A low expression of SAMHD1 was associated with advanced disease. Overexpression of SAMHD1 decreased cell proliferation and invasion in A549 cells, and the apoptosis rate was significantly higher in the overexpressed SAMHD1 cells than those in the control group. The overexpression of SAMHD1 inhibited tumor progression in the xenograft model. The expression of STING was lower in SAMHD1-overexpressing A549 cells than those in the wild-type group. Furthermore, the inhibited cellular behaviors of LAC cells resulting from the stable SAMHD1 expression were partially reversed after STING overexpression. Treatment with DDRi could inhibit cancer cell progression.

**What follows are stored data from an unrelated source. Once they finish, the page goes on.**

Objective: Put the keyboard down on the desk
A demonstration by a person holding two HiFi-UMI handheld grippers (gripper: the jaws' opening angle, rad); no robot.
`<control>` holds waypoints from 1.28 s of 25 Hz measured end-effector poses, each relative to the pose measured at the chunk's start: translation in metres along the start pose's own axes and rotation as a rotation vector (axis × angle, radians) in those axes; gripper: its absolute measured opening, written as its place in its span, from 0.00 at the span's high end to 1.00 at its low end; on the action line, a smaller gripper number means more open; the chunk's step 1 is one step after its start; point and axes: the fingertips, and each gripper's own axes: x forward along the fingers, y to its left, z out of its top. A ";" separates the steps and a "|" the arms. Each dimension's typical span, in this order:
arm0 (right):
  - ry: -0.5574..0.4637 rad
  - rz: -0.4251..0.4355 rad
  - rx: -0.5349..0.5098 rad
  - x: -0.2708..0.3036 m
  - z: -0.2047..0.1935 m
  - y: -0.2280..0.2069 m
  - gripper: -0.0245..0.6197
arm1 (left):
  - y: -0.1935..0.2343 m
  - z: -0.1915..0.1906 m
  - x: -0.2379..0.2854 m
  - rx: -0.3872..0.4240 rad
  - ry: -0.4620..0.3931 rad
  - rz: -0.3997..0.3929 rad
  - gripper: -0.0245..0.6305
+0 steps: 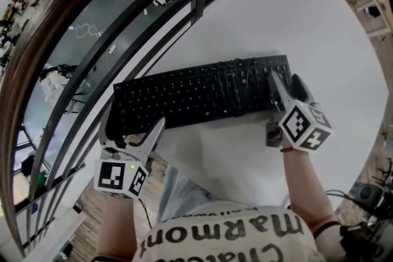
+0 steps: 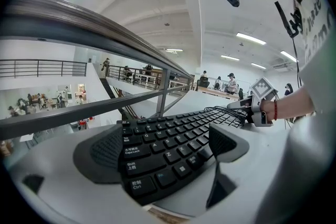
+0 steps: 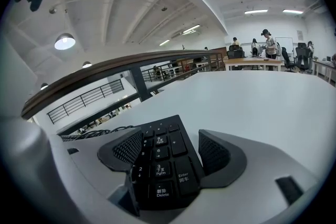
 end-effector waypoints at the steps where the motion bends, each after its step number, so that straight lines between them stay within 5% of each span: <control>1: -0.007 -0.002 -0.006 0.000 0.001 0.000 0.44 | 0.000 0.000 0.000 0.000 0.000 0.000 0.20; 19: -0.172 -0.059 -0.165 -0.011 0.013 0.005 0.43 | 0.000 -0.001 0.000 0.000 -0.008 -0.002 0.20; 32: -0.108 -0.048 -0.252 -0.004 0.007 0.007 0.44 | 0.001 -0.004 0.001 -0.006 -0.007 0.003 0.20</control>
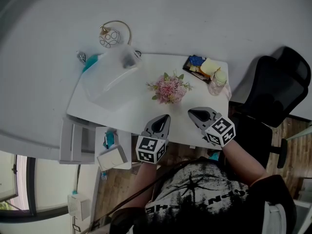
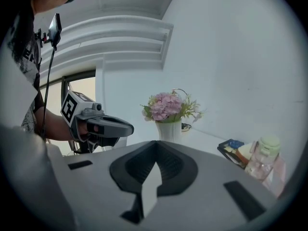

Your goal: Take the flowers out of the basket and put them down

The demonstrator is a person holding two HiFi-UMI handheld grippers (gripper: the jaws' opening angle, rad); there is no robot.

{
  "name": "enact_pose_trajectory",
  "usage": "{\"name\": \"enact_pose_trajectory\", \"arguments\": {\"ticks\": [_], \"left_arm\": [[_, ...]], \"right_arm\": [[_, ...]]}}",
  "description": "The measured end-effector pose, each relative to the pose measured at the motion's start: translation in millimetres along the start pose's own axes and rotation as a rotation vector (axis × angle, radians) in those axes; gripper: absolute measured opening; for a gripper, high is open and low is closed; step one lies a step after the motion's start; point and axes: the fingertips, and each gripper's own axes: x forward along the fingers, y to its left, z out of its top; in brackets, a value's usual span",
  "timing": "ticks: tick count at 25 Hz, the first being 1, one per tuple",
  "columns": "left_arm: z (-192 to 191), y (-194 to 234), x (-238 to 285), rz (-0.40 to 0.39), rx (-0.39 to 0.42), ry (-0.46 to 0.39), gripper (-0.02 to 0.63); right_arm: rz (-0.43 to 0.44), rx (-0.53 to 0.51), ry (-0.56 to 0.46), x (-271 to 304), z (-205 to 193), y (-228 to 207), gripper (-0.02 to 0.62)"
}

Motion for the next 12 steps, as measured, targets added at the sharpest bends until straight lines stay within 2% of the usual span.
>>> {"name": "enact_pose_trajectory", "arguments": {"ticks": [12], "left_arm": [[-9.4, -7.9, 8.7, -0.028, -0.001, 0.022, 0.011]], "right_arm": [[0.013, -0.012, 0.009, 4.0, -3.2, 5.5, 0.015]]}}
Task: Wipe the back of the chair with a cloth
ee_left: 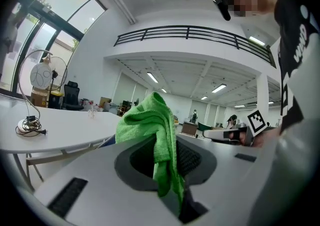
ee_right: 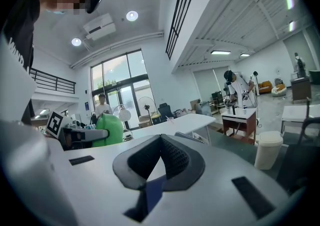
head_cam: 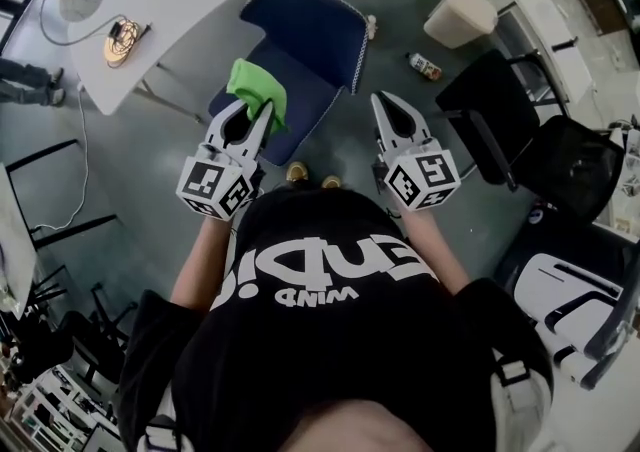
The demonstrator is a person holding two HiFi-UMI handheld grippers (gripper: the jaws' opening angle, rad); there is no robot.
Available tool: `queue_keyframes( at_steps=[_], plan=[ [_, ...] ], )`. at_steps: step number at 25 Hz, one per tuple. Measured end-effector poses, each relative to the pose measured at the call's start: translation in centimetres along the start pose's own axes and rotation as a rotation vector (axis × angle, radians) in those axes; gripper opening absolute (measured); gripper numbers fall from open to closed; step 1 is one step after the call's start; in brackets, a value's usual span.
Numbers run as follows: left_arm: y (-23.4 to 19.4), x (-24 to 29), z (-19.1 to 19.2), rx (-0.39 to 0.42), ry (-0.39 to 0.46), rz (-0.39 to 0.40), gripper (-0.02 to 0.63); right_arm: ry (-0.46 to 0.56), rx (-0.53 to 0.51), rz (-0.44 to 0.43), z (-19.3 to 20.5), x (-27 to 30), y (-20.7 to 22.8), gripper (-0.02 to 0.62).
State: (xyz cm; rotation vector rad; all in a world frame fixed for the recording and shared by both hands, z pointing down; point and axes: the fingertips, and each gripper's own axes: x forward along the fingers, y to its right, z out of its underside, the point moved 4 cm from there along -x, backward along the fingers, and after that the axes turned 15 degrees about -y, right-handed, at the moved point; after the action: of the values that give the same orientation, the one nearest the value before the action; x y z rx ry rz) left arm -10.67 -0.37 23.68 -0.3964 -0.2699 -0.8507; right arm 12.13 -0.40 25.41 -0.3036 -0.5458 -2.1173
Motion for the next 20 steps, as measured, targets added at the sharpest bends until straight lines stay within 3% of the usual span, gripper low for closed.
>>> queue_keyframes(
  at_steps=[20],
  plan=[
    [-0.1,0.1,2.2,-0.044,0.024,-0.042,0.069,-0.010,0.000,0.012,2.3,0.4,0.0,-0.003]
  ],
)
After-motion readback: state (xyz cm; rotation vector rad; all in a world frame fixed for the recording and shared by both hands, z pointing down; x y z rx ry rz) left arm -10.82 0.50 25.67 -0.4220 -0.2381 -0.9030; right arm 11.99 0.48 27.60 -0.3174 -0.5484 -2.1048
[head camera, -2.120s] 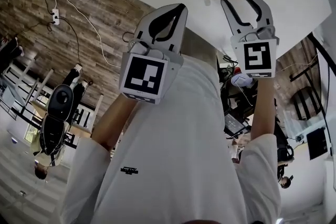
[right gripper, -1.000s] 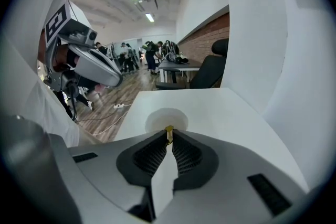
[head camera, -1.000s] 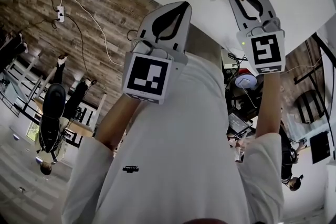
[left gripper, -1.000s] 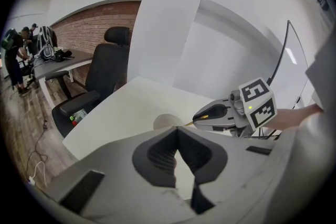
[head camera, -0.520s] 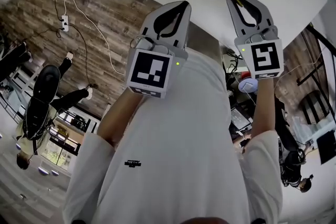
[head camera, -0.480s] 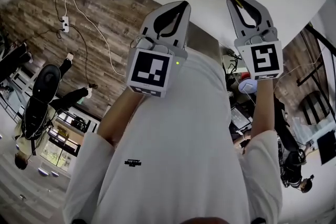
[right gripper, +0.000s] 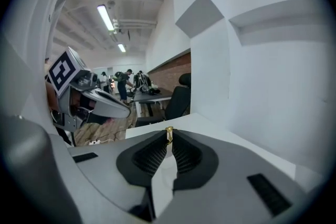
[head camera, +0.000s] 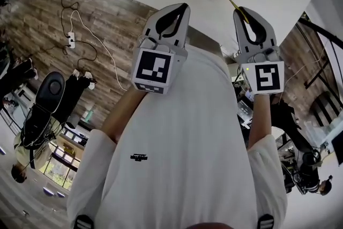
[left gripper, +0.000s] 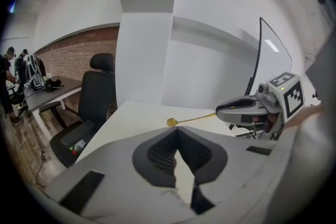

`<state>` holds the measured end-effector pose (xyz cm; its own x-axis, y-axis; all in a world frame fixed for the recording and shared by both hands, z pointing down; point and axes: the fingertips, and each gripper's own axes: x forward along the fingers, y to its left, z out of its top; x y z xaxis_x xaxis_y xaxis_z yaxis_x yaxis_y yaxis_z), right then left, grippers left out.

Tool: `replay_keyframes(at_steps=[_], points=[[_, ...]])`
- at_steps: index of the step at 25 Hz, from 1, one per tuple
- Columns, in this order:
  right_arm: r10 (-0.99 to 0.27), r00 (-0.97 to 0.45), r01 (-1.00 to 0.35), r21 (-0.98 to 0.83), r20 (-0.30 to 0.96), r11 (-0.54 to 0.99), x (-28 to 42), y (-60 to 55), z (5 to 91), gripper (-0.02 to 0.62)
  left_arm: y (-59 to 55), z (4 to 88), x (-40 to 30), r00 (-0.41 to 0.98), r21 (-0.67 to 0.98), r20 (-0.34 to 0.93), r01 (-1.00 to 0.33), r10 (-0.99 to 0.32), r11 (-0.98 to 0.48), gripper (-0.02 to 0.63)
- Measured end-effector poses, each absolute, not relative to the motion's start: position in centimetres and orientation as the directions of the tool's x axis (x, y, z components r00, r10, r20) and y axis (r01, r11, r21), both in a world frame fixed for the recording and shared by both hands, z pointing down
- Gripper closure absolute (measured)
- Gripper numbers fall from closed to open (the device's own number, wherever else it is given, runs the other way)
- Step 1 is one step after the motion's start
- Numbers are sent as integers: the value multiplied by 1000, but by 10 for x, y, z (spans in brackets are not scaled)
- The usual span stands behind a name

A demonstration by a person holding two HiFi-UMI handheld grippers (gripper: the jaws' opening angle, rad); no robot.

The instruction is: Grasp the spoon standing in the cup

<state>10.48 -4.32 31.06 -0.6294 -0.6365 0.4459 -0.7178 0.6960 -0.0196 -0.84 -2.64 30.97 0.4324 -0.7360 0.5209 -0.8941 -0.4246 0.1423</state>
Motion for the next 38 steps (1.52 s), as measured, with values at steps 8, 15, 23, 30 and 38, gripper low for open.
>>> replay_keyframes(at_steps=[8,15,23,30,38], points=[[-766,-533,-819,10,359,574,152,-32,265,561,-20,281,-2,434,128,460,-896,-774,-426,592],[-838,-450,-888,-58,308,456,176,-17,250,561,-25,265,-14,423,116,420,-903,-803,-415,592],[-900,-367,-929,-57,235,365,194,-11,237,561,-29,260,-17,436,130,393,-898,-809,-421,592],[-913,-337,-941,-74,228,329,212,-13,238,563,-42,263,-9,453,117,398,-887,-798,-446,592],[-916,-316,-948,-57,246,312,225,-18,244,563,-61,262,-1,463,116,392,-882,-795,-457,592]])
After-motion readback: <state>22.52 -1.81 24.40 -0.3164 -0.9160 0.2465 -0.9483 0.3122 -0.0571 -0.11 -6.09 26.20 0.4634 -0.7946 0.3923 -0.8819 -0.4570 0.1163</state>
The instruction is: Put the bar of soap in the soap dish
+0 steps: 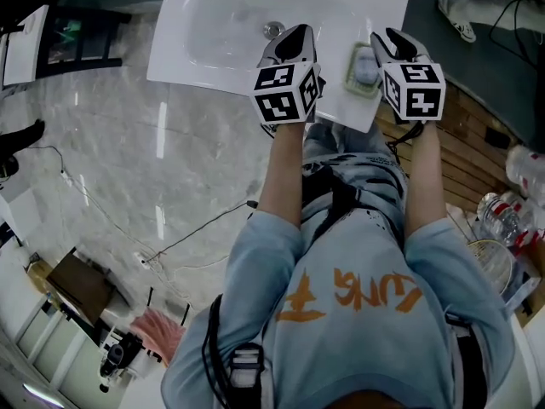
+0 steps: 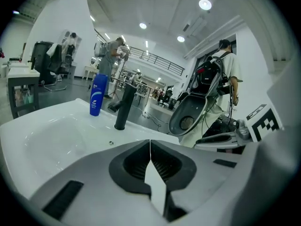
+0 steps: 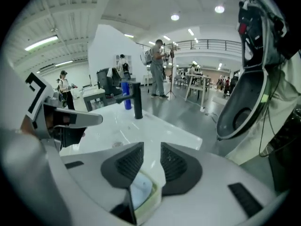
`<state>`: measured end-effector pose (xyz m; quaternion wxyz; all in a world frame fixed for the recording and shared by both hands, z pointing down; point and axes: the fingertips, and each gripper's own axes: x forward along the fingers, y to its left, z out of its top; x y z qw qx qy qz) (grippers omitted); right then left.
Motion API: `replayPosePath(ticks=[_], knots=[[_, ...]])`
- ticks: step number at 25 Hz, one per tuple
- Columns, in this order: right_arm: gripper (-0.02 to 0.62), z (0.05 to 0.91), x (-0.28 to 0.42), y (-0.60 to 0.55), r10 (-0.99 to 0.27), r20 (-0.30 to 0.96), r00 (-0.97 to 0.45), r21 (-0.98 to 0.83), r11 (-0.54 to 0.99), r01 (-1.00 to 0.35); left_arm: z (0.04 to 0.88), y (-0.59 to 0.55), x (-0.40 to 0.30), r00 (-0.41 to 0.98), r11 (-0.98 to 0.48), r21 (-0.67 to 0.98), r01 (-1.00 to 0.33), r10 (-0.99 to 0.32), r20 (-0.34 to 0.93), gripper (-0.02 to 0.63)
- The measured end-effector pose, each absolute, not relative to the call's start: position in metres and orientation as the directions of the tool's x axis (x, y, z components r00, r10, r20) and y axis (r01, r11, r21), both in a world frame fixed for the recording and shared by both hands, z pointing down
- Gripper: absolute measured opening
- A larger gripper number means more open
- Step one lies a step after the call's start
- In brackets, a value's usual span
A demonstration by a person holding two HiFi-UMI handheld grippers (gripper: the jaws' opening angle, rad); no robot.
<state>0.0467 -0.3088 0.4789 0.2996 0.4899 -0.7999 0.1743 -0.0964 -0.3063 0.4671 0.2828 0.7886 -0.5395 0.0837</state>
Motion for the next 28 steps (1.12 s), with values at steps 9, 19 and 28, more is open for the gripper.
replayPosePath(ticks=[9, 19, 28], knots=[[0.035, 0.378, 0.05, -0.357, -0.868, 0.337, -0.366, 0.017, 0.394, -0.919, 0.399, -0.356, -0.092, 0.425, -0.346, 0.291, -0.892, -0.861, 0.279, 0.025], [0.028, 0.301, 0.05, -0.387, -0.92, 0.147, -0.363, -0.022, 0.364, -0.931, 0.309, -0.388, -0.105, 0.401, -0.39, 0.104, -0.915, -0.909, 0.112, 0.025], [0.028, 0.273, 0.061, -0.401, -0.935, 0.062, -0.35, 0.011, 0.351, -0.936, 0.297, -0.4, -0.097, 0.396, -0.393, 0.054, -0.918, -0.915, 0.073, 0.025]])
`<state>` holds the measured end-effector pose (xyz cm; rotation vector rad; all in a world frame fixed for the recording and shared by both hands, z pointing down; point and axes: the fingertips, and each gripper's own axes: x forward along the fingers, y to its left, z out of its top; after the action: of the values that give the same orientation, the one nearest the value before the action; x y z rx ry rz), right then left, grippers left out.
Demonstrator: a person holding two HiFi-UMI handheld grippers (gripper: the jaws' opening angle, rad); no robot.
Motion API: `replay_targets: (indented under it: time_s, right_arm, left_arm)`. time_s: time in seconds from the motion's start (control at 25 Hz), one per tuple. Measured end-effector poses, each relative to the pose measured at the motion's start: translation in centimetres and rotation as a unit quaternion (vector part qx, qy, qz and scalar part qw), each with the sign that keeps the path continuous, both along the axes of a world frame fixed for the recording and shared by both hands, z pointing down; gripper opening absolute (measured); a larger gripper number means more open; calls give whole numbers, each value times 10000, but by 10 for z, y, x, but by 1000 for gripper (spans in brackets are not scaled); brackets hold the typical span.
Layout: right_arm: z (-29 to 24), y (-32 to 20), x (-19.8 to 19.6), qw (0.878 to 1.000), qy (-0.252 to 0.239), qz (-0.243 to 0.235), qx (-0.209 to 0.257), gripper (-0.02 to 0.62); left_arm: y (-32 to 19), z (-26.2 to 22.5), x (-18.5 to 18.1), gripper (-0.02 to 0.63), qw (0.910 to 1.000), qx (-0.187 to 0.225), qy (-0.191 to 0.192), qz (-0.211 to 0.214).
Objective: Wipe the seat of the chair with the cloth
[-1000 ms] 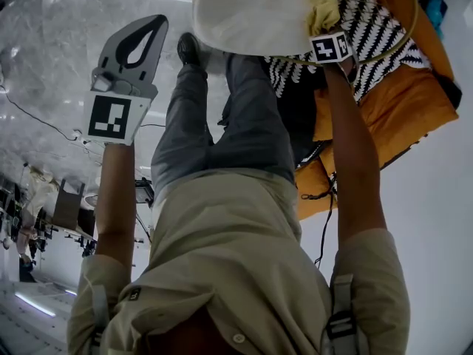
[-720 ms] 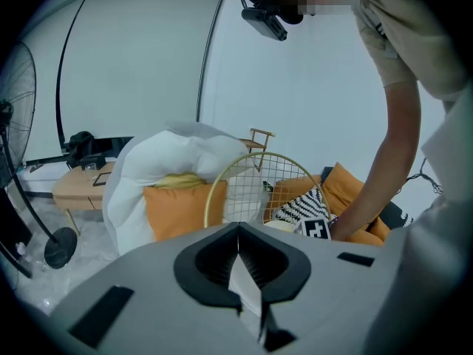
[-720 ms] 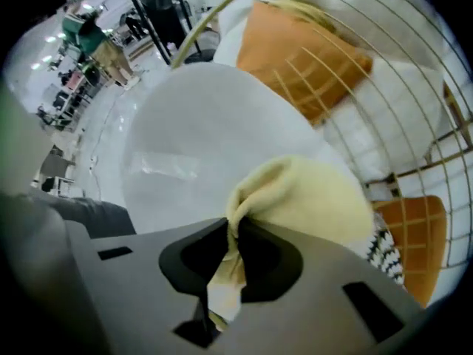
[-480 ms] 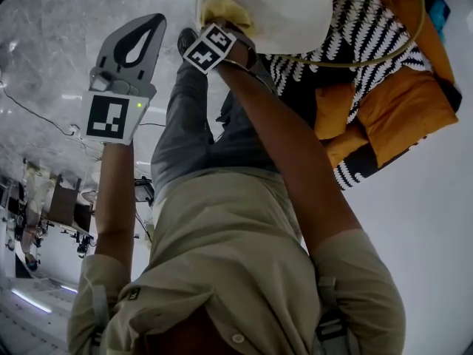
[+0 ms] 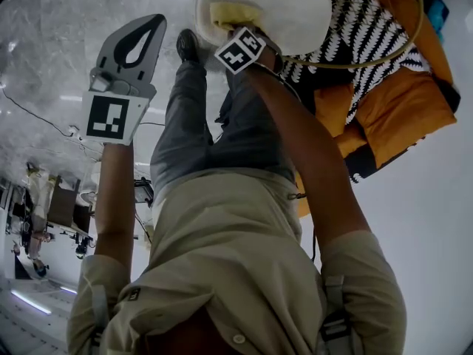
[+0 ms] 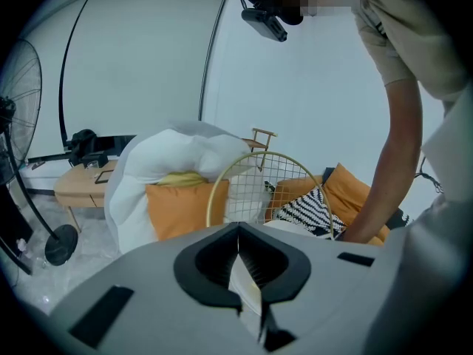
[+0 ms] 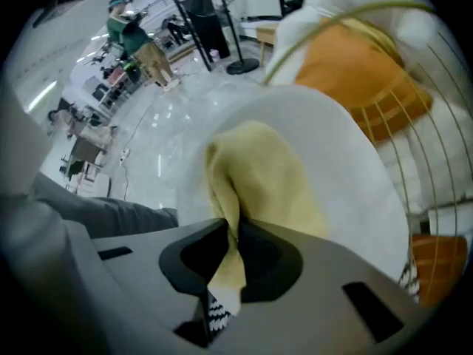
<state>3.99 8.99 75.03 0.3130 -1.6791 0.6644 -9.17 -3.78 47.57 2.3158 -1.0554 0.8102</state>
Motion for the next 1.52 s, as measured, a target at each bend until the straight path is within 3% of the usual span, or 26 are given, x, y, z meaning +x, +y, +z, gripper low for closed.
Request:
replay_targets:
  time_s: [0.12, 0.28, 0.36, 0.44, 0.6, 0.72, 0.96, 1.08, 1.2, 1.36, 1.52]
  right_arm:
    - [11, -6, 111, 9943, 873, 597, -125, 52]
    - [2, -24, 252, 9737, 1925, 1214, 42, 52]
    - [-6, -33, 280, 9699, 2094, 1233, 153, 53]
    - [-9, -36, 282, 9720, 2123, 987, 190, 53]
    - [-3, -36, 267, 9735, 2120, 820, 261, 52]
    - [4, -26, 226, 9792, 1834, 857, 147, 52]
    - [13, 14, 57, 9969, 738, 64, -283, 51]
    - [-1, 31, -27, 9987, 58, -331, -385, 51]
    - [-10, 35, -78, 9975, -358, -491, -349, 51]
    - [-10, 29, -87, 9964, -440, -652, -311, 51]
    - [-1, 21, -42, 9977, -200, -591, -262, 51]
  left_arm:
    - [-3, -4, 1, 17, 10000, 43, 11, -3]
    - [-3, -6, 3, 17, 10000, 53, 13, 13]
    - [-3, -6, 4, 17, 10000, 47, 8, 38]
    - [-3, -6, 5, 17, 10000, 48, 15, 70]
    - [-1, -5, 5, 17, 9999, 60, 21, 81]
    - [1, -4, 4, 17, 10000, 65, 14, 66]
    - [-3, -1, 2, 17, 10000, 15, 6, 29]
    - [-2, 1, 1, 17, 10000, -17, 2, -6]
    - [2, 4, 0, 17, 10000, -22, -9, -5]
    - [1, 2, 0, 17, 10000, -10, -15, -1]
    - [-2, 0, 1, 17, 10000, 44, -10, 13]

Upregulation of SAMHD1 could suppress the progression of LAC and through the negative regulation of STING.
含无菌α基序(SAM)结构域和组氨酸-天冬氨酸(HD)结构域蛋白1(SAMHD1)与肺癌存在特定关联。然而,其调控肺腺癌(LAC)的潜在机制尚不清楚。本研究旨在评估SAMHD1与LAC之间的具体调控关系。
我们回顾性分析了2018年1月至2019年12月期间接受LAC手术的238例患者。通过定量逆转录聚合酶链反应(RT-qPCR)检测肿瘤组织及配对的癌旁组织中SAMHD1的表达。利用慢病毒在A549细胞中过表达SAMHD1和干扰素基因刺激因子(STING);并进行RT-qPCR和蛋白质印迹分析以验证其水平。通过3-(4,5-二甲基噻唑-2-基)-2,5-二苯基四氮唑溴盐(MTT)法和Celigo成像细胞术评估细胞增殖。通过膜联蛋白V染色检测细胞凋亡。过表达的SAMHD1在异种移植模型中抑制LAC进展。使用DNA损伤反应抑制剂(DDRi)评估过表达SAMHD1的A549细胞和对照组中的细胞增殖和凋亡率。进行了一项挽救实验以评估SAMHD1和STING的潜在影响。
SAMHD1低表达与疾病进展相关。SAMHD1过表达降低了A549细胞的增殖和侵袭能力,且过表达SAMHD1的细胞凋亡率显著高于对照组。SAMHD1过表达抑制了异种移植模型中的肿瘤进展。过表达SAMHD1的A549细胞中STING的表达低于野生型组。此外,STING过表达后部分逆转了稳定表达SAMHD1导致的LAC细胞行为抑制。DDRi处理可抑制癌细胞进展。
SAMHD1上调可抑制LAC进展,并通过对STING的负调控发挥作用。